Let me begin by saying how pleased I am to see these proposals at
last being debated (I only received Brian's extract of February
correspondence yesterday).

They were originally submitted in 1993 at the time of the Beijing
Congress, but then seemed to go missing and had to be resubmitted
after Seattle, and so on.  It has been frustrating to see how slowly
such standardisation processes can move.  This is not meant as a
criticism of Brian but as a general comment.

The background to my four proposals is that I am heavily involved in
gathering the various mature indexing programs into an integrated
suite (Crysfire) and moving this towards becoming an expert system
for powder indexing.  In the course of this I wished to make it
possible for indexing programs to support Powder CIF standards.

This has not yet really been the case, because of specific omissions
from Powder CIF that reflect both a failure to take the needs of the
indexing stage into account and which I think also involve some
differences in underlying paradigm.  My proposals were an attempt to
address these needs, which I took up because I have worked on the
indexing problem since 1967 and am probably as well placed as anyone
to establish what would be needed.

I think that a difference in underlying paradigm may exist because
the principle on which CIF standards are built is that CIF files
exist primarily to record measured data, plus various derived
quantities that have been obtained from measured data by calculation.
Of course such derived quantities also introduce an element of
model-building and hence of hypothesis, but CIF definitions tend to
downplay this aspect.

The various quantities that are derived in the course of a structure
analysis such as positional parameters, and to a greater extent
thermal parameters and occupancies, reflect hypotheses concerning the
nature of what makes up the average structure - hypotheses that may
well not be unique.  However the default expectation within CIF seems
to be that, at each stage in a crystallographic investigation, both
measured and derived quantities have unique values.

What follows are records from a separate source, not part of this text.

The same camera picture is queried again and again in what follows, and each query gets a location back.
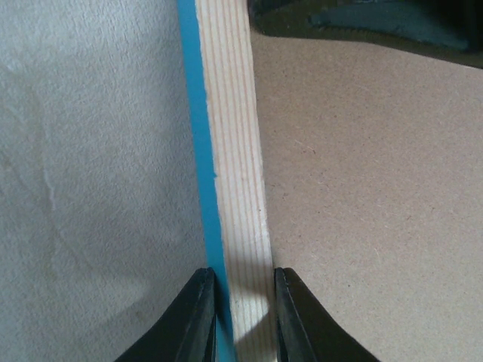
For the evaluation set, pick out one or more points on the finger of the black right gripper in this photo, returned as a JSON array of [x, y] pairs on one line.
[[444, 30]]

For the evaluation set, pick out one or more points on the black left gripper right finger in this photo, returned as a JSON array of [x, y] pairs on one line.
[[305, 330]]

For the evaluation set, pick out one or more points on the brown cardboard backing board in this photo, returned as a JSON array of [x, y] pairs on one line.
[[373, 166]]

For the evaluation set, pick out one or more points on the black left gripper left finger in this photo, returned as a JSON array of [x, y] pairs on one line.
[[187, 329]]

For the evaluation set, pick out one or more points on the teal wooden picture frame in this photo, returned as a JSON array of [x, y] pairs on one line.
[[219, 69]]

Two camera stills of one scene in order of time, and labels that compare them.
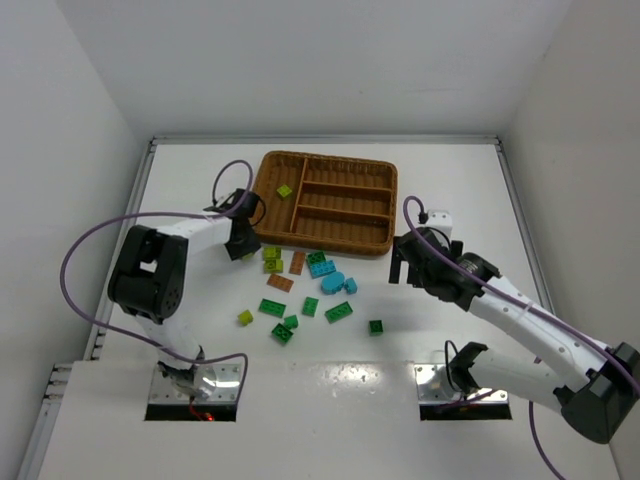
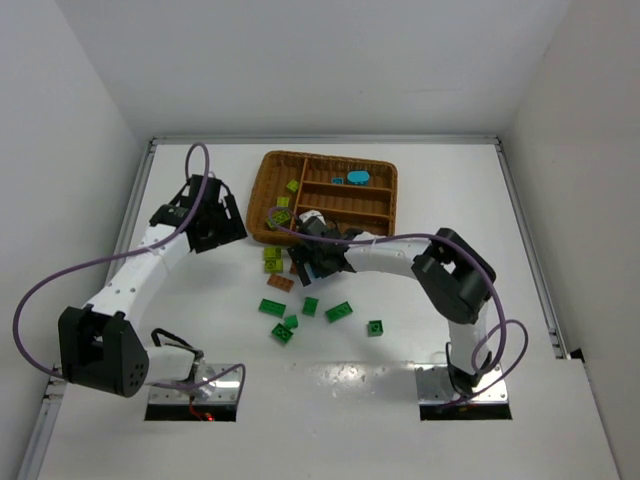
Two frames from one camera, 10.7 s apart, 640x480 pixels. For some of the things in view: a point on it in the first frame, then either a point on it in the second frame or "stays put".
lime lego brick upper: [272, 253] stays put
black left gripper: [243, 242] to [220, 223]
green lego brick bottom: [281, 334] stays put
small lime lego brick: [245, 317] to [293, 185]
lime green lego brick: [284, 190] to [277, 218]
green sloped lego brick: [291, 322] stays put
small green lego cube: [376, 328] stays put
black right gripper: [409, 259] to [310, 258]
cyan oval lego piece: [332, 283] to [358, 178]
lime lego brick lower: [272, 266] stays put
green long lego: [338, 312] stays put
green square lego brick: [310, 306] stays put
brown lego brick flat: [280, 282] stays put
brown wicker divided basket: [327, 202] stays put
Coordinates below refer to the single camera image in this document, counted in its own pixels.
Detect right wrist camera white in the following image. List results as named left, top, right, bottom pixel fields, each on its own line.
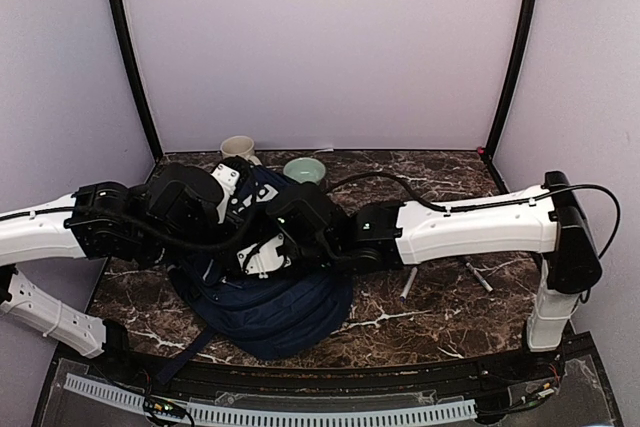
left=236, top=234, right=292, bottom=278

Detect navy blue student backpack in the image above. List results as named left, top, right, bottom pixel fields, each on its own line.
left=149, top=158, right=353, bottom=385

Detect small circuit board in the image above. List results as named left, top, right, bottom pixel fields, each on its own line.
left=142, top=397, right=186, bottom=422

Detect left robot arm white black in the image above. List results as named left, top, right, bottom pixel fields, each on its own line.
left=1, top=157, right=256, bottom=359

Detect white slotted cable duct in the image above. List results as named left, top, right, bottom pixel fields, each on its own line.
left=63, top=374, right=477, bottom=426

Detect light green ceramic bowl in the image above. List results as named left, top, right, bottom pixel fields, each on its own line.
left=283, top=157, right=326, bottom=185

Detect black front rail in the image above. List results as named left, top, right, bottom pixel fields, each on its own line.
left=54, top=336, right=596, bottom=401

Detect right black frame post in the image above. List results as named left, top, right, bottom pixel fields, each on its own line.
left=482, top=0, right=536, bottom=164

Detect black frame post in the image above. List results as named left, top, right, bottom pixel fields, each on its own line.
left=482, top=0, right=536, bottom=164
left=108, top=0, right=164, bottom=161

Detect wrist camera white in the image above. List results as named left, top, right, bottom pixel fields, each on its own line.
left=211, top=163, right=240, bottom=196
left=236, top=234, right=292, bottom=278

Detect purple capped white marker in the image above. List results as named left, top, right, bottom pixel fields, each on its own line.
left=400, top=266, right=418, bottom=303

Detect cream ceramic mug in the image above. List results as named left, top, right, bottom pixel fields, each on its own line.
left=220, top=135, right=262, bottom=165

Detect blue capped thin pen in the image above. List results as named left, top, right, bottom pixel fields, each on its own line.
left=465, top=261, right=494, bottom=293

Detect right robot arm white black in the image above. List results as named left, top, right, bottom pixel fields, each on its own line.
left=236, top=171, right=604, bottom=352

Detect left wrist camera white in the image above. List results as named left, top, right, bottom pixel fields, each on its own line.
left=211, top=163, right=240, bottom=196

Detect left black frame post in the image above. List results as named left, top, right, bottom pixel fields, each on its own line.
left=108, top=0, right=164, bottom=161

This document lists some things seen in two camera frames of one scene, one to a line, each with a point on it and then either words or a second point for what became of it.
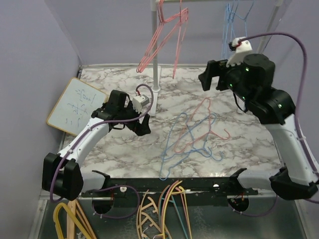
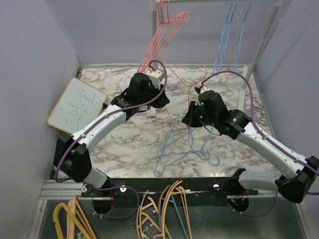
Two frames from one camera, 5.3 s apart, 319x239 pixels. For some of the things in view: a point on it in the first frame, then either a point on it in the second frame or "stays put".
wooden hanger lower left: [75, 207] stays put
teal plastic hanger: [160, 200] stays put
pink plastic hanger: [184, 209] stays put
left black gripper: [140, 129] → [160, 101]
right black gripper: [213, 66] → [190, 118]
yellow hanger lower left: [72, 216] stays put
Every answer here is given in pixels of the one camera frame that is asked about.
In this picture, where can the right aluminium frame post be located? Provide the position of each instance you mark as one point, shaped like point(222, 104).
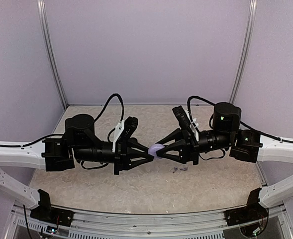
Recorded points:
point(245, 50)

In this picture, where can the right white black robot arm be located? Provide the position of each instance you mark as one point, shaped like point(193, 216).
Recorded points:
point(249, 145)

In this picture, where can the purple round charging case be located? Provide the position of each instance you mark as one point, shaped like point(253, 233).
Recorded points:
point(153, 150)

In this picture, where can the front aluminium rail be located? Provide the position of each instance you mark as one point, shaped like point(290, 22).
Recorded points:
point(98, 225)

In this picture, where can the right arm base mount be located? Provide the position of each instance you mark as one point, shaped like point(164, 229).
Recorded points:
point(250, 212)

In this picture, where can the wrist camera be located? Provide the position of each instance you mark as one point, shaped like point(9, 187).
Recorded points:
point(123, 131)
point(184, 120)

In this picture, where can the aluminium frame post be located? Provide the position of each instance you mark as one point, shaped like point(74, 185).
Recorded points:
point(50, 52)
point(245, 50)

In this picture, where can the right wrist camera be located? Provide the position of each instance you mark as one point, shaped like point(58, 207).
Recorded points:
point(184, 120)

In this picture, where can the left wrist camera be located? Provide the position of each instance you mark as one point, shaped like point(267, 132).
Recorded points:
point(123, 131)

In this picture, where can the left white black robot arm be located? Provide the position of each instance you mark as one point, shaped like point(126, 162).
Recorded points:
point(59, 153)

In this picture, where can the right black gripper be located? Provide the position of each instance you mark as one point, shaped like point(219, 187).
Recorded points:
point(189, 146)

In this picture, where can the left aluminium frame post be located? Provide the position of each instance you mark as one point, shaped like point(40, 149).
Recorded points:
point(50, 52)

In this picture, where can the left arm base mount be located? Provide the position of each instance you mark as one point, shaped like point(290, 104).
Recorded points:
point(47, 213)

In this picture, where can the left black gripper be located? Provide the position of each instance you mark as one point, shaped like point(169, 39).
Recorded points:
point(123, 156)

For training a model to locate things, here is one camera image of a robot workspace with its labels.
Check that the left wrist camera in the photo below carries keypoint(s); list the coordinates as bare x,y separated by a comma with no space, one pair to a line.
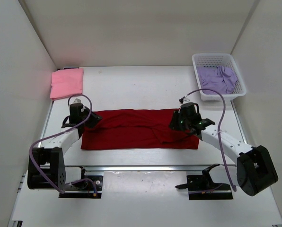
76,101

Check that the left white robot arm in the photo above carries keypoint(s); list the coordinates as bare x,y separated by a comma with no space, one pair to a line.
46,167

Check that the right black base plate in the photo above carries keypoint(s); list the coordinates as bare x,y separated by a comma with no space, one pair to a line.
202,187

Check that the lavender t shirt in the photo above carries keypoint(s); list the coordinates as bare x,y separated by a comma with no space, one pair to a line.
221,79

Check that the red t shirt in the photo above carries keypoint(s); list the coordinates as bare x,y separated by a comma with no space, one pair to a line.
129,128

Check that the white plastic basket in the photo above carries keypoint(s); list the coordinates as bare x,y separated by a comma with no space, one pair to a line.
212,60

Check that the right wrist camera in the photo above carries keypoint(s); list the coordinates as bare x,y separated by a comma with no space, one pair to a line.
184,100

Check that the aluminium rail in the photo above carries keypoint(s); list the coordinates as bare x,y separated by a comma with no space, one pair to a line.
153,168

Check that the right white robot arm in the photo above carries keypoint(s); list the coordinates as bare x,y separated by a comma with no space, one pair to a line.
254,170

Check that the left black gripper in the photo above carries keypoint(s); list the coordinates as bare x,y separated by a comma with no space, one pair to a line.
95,119

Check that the pink t shirt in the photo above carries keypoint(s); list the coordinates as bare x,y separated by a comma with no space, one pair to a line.
66,83

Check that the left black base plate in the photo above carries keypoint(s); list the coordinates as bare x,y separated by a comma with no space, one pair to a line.
85,190

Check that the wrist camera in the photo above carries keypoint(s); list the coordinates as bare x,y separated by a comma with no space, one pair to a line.
184,100
76,101

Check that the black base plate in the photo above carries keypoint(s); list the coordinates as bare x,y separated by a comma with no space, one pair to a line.
85,190
202,187

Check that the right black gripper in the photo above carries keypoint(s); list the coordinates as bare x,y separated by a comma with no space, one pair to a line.
174,124

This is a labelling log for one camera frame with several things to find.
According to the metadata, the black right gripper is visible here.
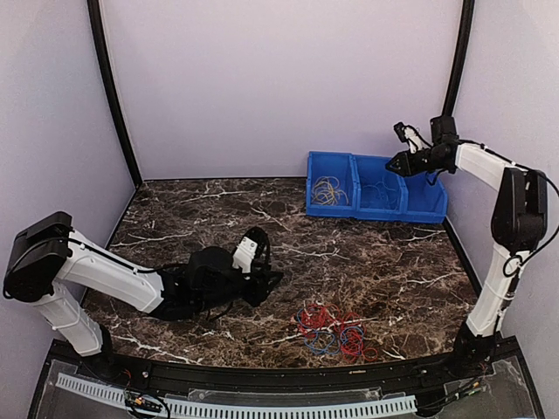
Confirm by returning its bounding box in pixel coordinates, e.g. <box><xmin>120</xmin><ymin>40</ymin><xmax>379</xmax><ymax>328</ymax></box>
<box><xmin>386</xmin><ymin>148</ymin><xmax>451</xmax><ymax>177</ymax></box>

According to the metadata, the black left corner post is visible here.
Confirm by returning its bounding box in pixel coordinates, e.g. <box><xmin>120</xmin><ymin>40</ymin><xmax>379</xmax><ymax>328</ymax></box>
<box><xmin>86</xmin><ymin>0</ymin><xmax>143</xmax><ymax>189</ymax></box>

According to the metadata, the left blue storage bin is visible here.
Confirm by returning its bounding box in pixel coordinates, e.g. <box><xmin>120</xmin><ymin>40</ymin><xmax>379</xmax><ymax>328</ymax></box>
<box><xmin>306</xmin><ymin>151</ymin><xmax>357</xmax><ymax>218</ymax></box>

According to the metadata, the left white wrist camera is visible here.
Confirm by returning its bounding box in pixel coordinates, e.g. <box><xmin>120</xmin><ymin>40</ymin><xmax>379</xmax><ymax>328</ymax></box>
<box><xmin>232</xmin><ymin>236</ymin><xmax>258</xmax><ymax>274</ymax></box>

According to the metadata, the right blue storage bin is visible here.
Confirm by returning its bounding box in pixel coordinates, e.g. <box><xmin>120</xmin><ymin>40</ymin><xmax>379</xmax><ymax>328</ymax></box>
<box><xmin>386</xmin><ymin>162</ymin><xmax>448</xmax><ymax>224</ymax></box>

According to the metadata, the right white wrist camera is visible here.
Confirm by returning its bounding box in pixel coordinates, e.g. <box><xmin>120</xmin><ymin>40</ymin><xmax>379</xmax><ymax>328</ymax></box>
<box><xmin>393</xmin><ymin>122</ymin><xmax>431</xmax><ymax>154</ymax></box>

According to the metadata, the white slotted cable duct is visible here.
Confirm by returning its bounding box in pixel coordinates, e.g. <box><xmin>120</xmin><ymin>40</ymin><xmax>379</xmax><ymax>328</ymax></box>
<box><xmin>55</xmin><ymin>373</ymin><xmax>418</xmax><ymax>419</ymax></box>

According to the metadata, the middle blue storage bin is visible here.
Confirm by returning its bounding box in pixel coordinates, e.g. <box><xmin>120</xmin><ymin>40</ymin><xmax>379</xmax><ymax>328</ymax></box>
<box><xmin>353</xmin><ymin>155</ymin><xmax>397</xmax><ymax>222</ymax></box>

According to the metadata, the black right corner post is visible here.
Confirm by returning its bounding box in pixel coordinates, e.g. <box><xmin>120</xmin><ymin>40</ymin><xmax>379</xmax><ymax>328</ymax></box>
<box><xmin>442</xmin><ymin>0</ymin><xmax>475</xmax><ymax>116</ymax></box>

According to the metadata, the black front rail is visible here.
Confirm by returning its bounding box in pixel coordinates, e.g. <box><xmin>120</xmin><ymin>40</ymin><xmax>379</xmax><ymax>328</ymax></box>
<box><xmin>43</xmin><ymin>338</ymin><xmax>525</xmax><ymax>405</ymax></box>

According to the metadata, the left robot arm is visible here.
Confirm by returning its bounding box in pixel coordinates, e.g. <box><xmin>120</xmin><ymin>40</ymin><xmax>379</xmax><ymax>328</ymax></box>
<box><xmin>3</xmin><ymin>211</ymin><xmax>283</xmax><ymax>381</ymax></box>

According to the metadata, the blue storage bin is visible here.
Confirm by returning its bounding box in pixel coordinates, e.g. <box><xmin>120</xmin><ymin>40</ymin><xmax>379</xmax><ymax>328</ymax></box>
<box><xmin>386</xmin><ymin>162</ymin><xmax>448</xmax><ymax>224</ymax></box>
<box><xmin>353</xmin><ymin>155</ymin><xmax>397</xmax><ymax>222</ymax></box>
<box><xmin>306</xmin><ymin>151</ymin><xmax>357</xmax><ymax>218</ymax></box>

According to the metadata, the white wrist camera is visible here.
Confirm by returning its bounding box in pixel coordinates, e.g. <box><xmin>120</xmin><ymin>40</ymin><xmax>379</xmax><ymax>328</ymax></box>
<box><xmin>393</xmin><ymin>122</ymin><xmax>431</xmax><ymax>154</ymax></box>
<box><xmin>232</xmin><ymin>236</ymin><xmax>258</xmax><ymax>274</ymax></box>

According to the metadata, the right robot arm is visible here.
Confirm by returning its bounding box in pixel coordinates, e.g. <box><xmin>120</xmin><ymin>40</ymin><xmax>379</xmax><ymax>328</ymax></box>
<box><xmin>385</xmin><ymin>115</ymin><xmax>555</xmax><ymax>379</ymax></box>

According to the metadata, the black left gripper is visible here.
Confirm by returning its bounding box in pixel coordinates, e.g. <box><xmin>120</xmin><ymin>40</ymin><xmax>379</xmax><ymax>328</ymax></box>
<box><xmin>196</xmin><ymin>263</ymin><xmax>283</xmax><ymax>313</ymax></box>

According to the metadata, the red blue cable pile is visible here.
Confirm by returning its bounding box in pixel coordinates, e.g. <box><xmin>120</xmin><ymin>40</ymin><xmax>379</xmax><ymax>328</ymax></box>
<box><xmin>293</xmin><ymin>301</ymin><xmax>380</xmax><ymax>363</ymax></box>

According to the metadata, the black corner post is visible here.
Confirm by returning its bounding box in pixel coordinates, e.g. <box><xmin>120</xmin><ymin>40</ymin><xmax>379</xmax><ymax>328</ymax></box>
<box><xmin>442</xmin><ymin>0</ymin><xmax>475</xmax><ymax>116</ymax></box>
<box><xmin>86</xmin><ymin>0</ymin><xmax>143</xmax><ymax>189</ymax></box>

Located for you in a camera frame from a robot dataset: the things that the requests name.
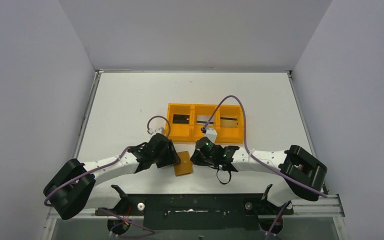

Powder indexing moves further away from this assumption than does
structure analysis, since it is inherently an inductive,
multi-solution process - more so, for example, than the determination
of the phases of reflections in direct methods, since these converge
abruptly and convincingly to a definite set of values when the
correct point in solution space is found, at which nearly all the
calculated intensities agree with their measured values within the
reasonable error bounds of the measurements.

That is not the case with powder indexing, where the best that can be
hoped for is that the favoured solution will have a sufficiently low
set of obs-calc line-position differences to stand out from the
number (often large) of other trial cells that also account for the
set of measured line positions within their reasonable error bounds.

Regarding people's responses to my four specific proposals:

00-2-11.1) _pd_proc_quadr_Q  (or _pd_index_quad_Q - see discussion
below)

I accept that if this could be derived directly from
_pd_peak_d_spacing, then the case for including it would be weak,
although it is actually the preferred measure used by most indexing
programs, being a linear function of the representation of the cell
as powder constants (in which Q(A) = 1/a_squared, etc, often scaled
up by 10000 for convenience).

The objections raised in the discussion have clarified for me what
is actually intended by this item, or rather what is *not* intended.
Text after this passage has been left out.